The immune system may play a role in the development of postpartum depression after a stressful pregnancy, according to a new study based on a rat model.

Researchers from Ohio State University sought to examine the possible connection between the immune system, the brain and postpartum depression and discovered that areas of the brain associated with mood regulation showed signs of inflammation.

“Postpartum depression is understudied and, as a result, remains poorly understood,” said lead author Dr. Benedetta Leuner, an associate professor of psychology at Ohio State.

“Gaining a better understanding of the factors that contribute to this serious and prevalent disorder will be key to finding ways to better help women who are struggling.”

Around 15 percent of all new moms will experience postpartum depression, which has a variety of symptoms including prolonged depression, difficulty bonding with the baby, overwhelming fatigue and hopelessness.

“At least a half million women in the U.S. each year suffer from postpartum depression, and that is probably a low estimate. It’s surprising how little we know about how it arises,” Leuner said.

Most research has focused on hormonal reasons for the disorder, though some earlier work has been done on the immune system. In those studies, scientists investigated signs of inflammation in the blood and found mixed results.

The new study looked at the medial prefrontal cortex, a mood-related brain region previously implicated in postpartum depression.

During the research, rats were stressed during pregnancy to mimic a well-known risk factor for postpartum depression in human mothers. Similar to behaviors seen in women with postpartum depression, the stressed animals gave less attention to their offspring and exhibited depression- and anxiety-like behavior during various tasks.
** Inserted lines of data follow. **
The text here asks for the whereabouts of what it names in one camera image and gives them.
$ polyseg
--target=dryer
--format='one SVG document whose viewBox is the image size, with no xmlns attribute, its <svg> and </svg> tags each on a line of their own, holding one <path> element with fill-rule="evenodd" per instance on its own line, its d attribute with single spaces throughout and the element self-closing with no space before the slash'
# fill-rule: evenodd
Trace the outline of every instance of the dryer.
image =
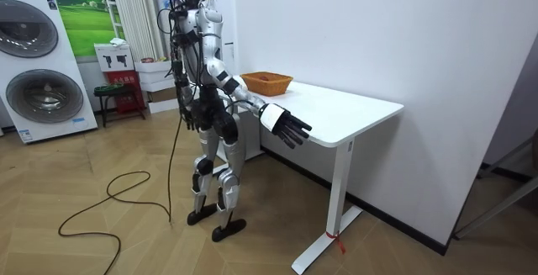
<svg viewBox="0 0 538 275">
<path fill-rule="evenodd" d="M 0 64 L 24 143 L 97 128 L 55 0 L 0 0 Z"/>
</svg>

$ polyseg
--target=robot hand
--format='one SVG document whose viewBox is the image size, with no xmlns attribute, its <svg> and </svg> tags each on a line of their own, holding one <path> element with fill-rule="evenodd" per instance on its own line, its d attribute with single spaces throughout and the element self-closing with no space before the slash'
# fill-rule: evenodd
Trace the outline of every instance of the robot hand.
<svg viewBox="0 0 538 275">
<path fill-rule="evenodd" d="M 183 121 L 187 124 L 187 130 L 196 130 L 197 127 L 194 125 L 194 118 L 191 111 L 187 110 L 187 108 L 180 108 L 179 112 L 183 117 Z"/>
<path fill-rule="evenodd" d="M 295 143 L 298 145 L 303 144 L 301 137 L 308 139 L 309 134 L 304 132 L 303 129 L 307 131 L 312 130 L 311 126 L 305 124 L 289 111 L 274 103 L 267 103 L 261 108 L 260 121 L 261 124 L 268 128 L 274 135 L 280 137 L 292 149 L 295 148 Z"/>
</svg>

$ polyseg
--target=herringbone floor
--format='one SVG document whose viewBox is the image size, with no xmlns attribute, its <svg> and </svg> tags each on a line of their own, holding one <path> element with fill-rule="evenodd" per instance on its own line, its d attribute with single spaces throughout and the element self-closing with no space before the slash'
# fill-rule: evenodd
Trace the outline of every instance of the herringbone floor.
<svg viewBox="0 0 538 275">
<path fill-rule="evenodd" d="M 123 172 L 147 170 L 152 178 L 122 198 L 166 204 L 176 126 L 177 112 L 170 111 L 35 145 L 23 145 L 14 133 L 0 138 L 0 273 L 102 274 L 116 241 L 61 238 L 56 230 L 77 210 L 105 198 L 108 182 Z M 293 274 L 292 261 L 324 232 L 329 191 L 268 156 L 248 161 L 235 212 L 248 225 L 215 244 L 209 239 L 215 217 L 185 225 L 193 201 L 193 159 L 201 151 L 194 133 L 182 130 L 179 139 L 172 168 L 172 227 L 157 207 L 108 201 L 76 217 L 66 232 L 119 235 L 123 248 L 114 275 Z M 112 192 L 136 180 L 119 180 Z M 462 222 L 516 187 L 500 177 L 478 182 Z M 537 274 L 538 204 L 530 201 L 530 208 L 515 205 L 464 241 L 452 242 L 445 257 L 363 214 L 342 235 L 347 253 L 342 256 L 331 246 L 306 274 Z"/>
</svg>

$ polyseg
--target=woven basket
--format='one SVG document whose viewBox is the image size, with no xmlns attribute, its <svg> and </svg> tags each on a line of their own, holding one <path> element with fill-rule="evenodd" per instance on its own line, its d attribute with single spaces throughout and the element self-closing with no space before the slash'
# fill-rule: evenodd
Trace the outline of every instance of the woven basket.
<svg viewBox="0 0 538 275">
<path fill-rule="evenodd" d="M 241 77 L 249 91 L 265 96 L 284 94 L 287 86 L 293 80 L 293 77 L 265 71 L 246 73 L 242 74 Z"/>
</svg>

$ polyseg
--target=desk top
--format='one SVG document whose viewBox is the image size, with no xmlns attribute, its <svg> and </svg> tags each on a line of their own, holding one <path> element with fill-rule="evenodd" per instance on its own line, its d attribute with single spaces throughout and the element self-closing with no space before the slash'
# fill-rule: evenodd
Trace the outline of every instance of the desk top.
<svg viewBox="0 0 538 275">
<path fill-rule="evenodd" d="M 292 115 L 312 126 L 310 140 L 324 147 L 336 147 L 360 133 L 398 114 L 404 106 L 352 93 L 344 93 L 291 82 L 283 95 L 266 97 Z"/>
</svg>

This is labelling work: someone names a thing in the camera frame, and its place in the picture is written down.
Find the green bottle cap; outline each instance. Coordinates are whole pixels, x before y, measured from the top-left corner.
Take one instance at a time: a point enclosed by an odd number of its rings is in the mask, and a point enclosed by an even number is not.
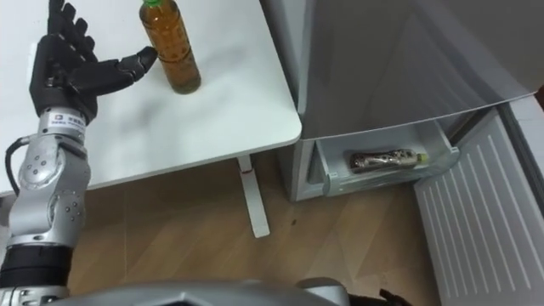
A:
[[[162,3],[162,0],[144,0],[145,5],[154,7],[159,6]]]

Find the robotic arm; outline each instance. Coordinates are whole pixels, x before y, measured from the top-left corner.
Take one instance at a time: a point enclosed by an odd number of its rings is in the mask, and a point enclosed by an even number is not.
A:
[[[18,196],[9,214],[11,238],[0,269],[0,305],[35,305],[66,298],[66,284],[85,218],[90,180],[85,128],[97,116],[97,96],[124,89],[151,68],[146,47],[124,59],[98,62],[87,22],[62,0],[49,3],[48,34],[37,45],[30,92],[36,134],[7,151],[6,169]],[[17,186],[10,156],[28,145]]]

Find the bottle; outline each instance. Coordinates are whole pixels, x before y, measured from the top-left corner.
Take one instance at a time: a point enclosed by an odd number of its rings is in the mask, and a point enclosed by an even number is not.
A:
[[[179,94],[196,91],[201,85],[201,75],[175,1],[144,0],[139,18],[159,54],[172,89]]]
[[[413,168],[428,159],[427,154],[416,153],[414,150],[400,149],[389,152],[351,154],[349,167],[354,173],[387,170],[393,167]]]

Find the brown liquid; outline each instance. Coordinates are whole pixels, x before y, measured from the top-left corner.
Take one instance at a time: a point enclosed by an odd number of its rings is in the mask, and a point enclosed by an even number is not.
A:
[[[161,0],[158,5],[144,3],[139,18],[173,90],[179,94],[196,91],[201,85],[201,75],[178,5],[173,0]]]

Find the silver robotic arm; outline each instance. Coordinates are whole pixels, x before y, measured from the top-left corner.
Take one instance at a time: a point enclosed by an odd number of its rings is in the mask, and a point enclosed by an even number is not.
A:
[[[81,112],[47,108],[20,166],[20,193],[9,214],[0,272],[2,305],[46,303],[68,296],[71,254],[85,218],[90,180]]]

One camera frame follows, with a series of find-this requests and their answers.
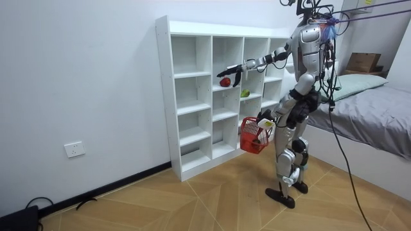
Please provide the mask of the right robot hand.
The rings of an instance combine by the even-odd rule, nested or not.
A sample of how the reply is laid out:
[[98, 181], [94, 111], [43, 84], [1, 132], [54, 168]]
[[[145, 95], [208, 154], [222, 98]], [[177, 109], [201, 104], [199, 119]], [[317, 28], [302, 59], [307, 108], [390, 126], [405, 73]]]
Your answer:
[[247, 71], [247, 65], [246, 64], [238, 64], [238, 65], [234, 65], [234, 66], [230, 66], [230, 67], [226, 68], [226, 70], [218, 73], [216, 76], [218, 78], [222, 78], [224, 76], [235, 74], [235, 80], [234, 80], [234, 83], [233, 83], [232, 86], [236, 87], [241, 81], [242, 73], [245, 72], [245, 71]]

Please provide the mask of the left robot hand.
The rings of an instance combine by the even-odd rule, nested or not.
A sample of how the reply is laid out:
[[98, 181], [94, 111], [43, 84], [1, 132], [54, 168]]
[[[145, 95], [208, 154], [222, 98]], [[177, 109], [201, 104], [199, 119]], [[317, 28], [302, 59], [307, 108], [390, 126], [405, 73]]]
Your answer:
[[266, 109], [264, 112], [261, 111], [257, 116], [257, 124], [260, 128], [269, 130], [275, 126], [274, 117], [272, 116], [271, 109]]

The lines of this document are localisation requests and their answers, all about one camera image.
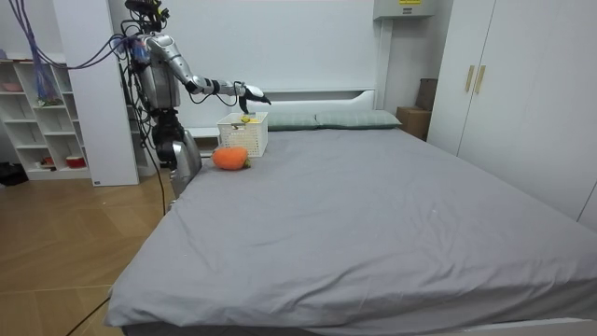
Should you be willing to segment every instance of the red object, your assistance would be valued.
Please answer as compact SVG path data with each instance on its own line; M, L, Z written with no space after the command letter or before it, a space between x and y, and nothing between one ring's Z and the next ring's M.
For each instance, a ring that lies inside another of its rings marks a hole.
M87 167L87 164L85 164L85 159L83 157L77 156L66 158L66 165L68 166L68 168L72 169Z
M22 86L19 83L2 83L2 87L9 92L22 92Z

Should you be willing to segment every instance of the white headboard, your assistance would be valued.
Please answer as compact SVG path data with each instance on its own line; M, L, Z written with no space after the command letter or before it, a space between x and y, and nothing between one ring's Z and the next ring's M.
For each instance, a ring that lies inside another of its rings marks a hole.
M251 112L305 112L372 109L375 90L372 88L354 88L338 90L264 90L271 105L248 102ZM241 112L238 105L232 112Z

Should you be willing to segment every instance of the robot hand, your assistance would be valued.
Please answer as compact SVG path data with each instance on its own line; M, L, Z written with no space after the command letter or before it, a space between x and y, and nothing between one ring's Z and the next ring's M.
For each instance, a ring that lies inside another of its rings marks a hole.
M241 110L244 112L244 114L249 113L248 109L246 108L247 100L271 105L270 100L265 96L263 91L260 88L254 87L252 85L245 85L244 95L239 97L239 105L241 106Z

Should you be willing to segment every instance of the cable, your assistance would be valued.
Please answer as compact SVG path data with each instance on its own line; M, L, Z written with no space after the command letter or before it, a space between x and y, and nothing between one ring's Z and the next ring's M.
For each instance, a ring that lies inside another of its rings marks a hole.
M220 102L222 102L222 104L224 104L224 105L226 105L226 106L228 106L228 107L233 107L233 106L235 106L236 104L238 104L238 103L239 103L239 95L238 95L238 92L236 92L236 84L237 84L237 83L242 85L242 82L240 82L240 81L238 81L238 80L235 80L234 82L232 82L232 87L234 88L234 98L235 98L235 99L234 99L234 103L232 103L232 104L227 104L227 103L226 103L226 102L224 102L224 100L223 100L223 99L222 99L222 98L219 96L219 94L217 94L217 95L216 95L217 99L219 99L219 100L220 100Z
M89 60L77 66L65 66L51 60L50 57L48 57L48 55L46 55L46 53L43 50L41 50L35 43L35 34L33 32L33 29L31 29L29 17L27 16L27 11L25 10L24 0L8 0L8 2L10 4L13 14L15 15L15 18L17 19L17 22L19 23L19 26L21 27L21 29L25 33L25 36L27 37L27 40L29 41L29 45L31 47L34 59L38 57L39 59L45 61L46 63L54 67L68 70L78 70L94 66L95 64L105 60L126 40L126 36L124 35L112 35L104 44L104 46ZM115 38L120 38L120 41L109 52L107 52L104 57L100 58L98 61L94 61Z
M76 324L76 326L74 326L74 327L73 327L73 328L72 328L70 331L68 331L68 333L66 333L66 335L65 335L65 336L71 336L71 335L73 334L73 332L75 332L75 331L76 331L76 329L78 329L79 327L81 327L81 325L82 325L83 323L85 323L85 321L87 321L87 320L88 320L88 319L89 319L89 318L90 318L90 317L91 317L93 314L95 314L95 312L97 312L98 310L100 310L100 308L102 308L102 306L104 306L104 305L105 305L105 303L106 303L106 302L108 302L108 301L110 301L110 298L109 298L109 297L105 298L105 300L104 300L104 301L102 301L102 303L98 304L98 305L97 305L97 307L95 307L95 309L93 309L93 310L91 311L91 313L89 313L89 314L87 314L87 316L83 317L83 319L82 319L82 320L80 320L80 321L79 321L79 322Z
M193 95L190 94L190 92L188 93L188 98L190 98L190 101L193 102L193 104L197 104L197 105L205 102L205 99L207 99L207 98L209 98L211 96L212 96L212 94L208 94L205 97L203 97L203 99L201 99L199 102L195 102L195 100L193 99Z
M166 191L164 189L163 181L161 180L160 168L158 167L158 164L156 163L156 160L154 159L153 154L151 153L151 148L155 149L155 147L151 144L151 141L147 140L151 133L151 127L152 127L151 126L151 117L149 116L147 111L142 110L138 106L140 101L142 103L145 103L146 99L143 96L143 92L141 90L141 85L139 84L139 79L138 79L137 75L134 74L132 71L132 63L131 63L131 58L130 58L128 50L126 52L126 60L127 60L127 67L125 69L128 72L129 80L127 80L127 82L125 84L128 88L129 97L131 97L131 100L133 99L133 95L132 95L133 94L133 91L132 91L133 82L134 82L135 88L137 89L137 99L134 102L131 102L132 110L135 115L137 127L139 128L139 134L141 135L141 146L146 149L146 152L149 155L149 159L151 159L151 163L152 163L154 169L156 170L156 173L158 174L158 181L160 182L160 190L161 190L161 210L162 210L162 214L164 216L166 216ZM147 117L145 119L143 118L143 112L146 112L146 114L147 114Z

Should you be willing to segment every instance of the wooden floor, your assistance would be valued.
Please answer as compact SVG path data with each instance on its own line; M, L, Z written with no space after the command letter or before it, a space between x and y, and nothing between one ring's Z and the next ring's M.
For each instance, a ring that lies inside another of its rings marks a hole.
M131 187L65 180L0 189L0 335L65 335L105 299L161 212L156 175ZM104 314L75 335L122 335L102 326Z

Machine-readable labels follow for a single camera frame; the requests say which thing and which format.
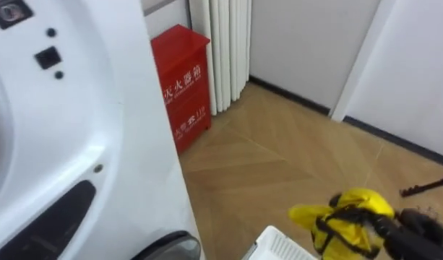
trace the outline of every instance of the white machine
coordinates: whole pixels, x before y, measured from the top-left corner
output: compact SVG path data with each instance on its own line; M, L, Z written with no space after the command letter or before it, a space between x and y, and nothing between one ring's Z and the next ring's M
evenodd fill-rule
M199 253L140 2L0 0L0 259L131 259L169 233Z

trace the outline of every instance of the red fire extinguisher box
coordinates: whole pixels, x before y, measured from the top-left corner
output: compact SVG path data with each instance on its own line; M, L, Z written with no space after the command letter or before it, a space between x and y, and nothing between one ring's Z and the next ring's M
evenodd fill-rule
M211 126L205 50L209 42L181 25L151 42L178 153Z

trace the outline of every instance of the floor tile
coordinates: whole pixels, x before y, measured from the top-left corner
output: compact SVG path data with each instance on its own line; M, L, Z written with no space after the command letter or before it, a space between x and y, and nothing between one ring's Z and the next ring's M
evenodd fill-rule
M288 219L288 208L327 204L356 186L443 222L443 187L399 195L443 178L443 166L254 84L180 161L208 260L241 259L268 225L316 255L310 232ZM378 259L390 258L381 252Z

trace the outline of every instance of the yellow object
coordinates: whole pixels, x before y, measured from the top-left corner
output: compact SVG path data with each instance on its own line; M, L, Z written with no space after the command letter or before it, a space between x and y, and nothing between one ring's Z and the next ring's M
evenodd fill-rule
M395 211L375 191L353 188L340 195L331 206L292 207L288 216L311 231L314 248L323 260L374 259L383 244L369 225L368 217L395 217Z

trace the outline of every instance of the black button
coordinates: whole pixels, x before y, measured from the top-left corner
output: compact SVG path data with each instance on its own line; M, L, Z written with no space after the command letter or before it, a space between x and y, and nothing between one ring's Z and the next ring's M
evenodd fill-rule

And, unlike the non-stressed control rats, the stressed rats showed higher levels of inflammatory markers in their brain tissue, Leuner said. In addition, the researchers found evidence that the stress might lead to changes in how certain immune cells in the brain —  called microglia — function.

Study co-author Dr. Kathryn Lenz, an assistant professor of psychology at Ohio State, said she has become increasingly interested in the role of the immune system and its subsequent effects on the brain in mood disorders, including postpartum depression.

“It was especially interesting that we found no evidence of increased inflammation in the blood, but we did find it in this area of the brain that is important for mood regulation. We’re really excited because this suggests that inflammation in the brain may be a potential contributor to postpartum depression,” Lenz said.

“Eventually, this might provide a better target for treatment, whether through medication or other techniques such as meditation, diet and stress reduction,” she said.

The findings were recently presented at the annual Society for Neuroscience meeting in San Diego.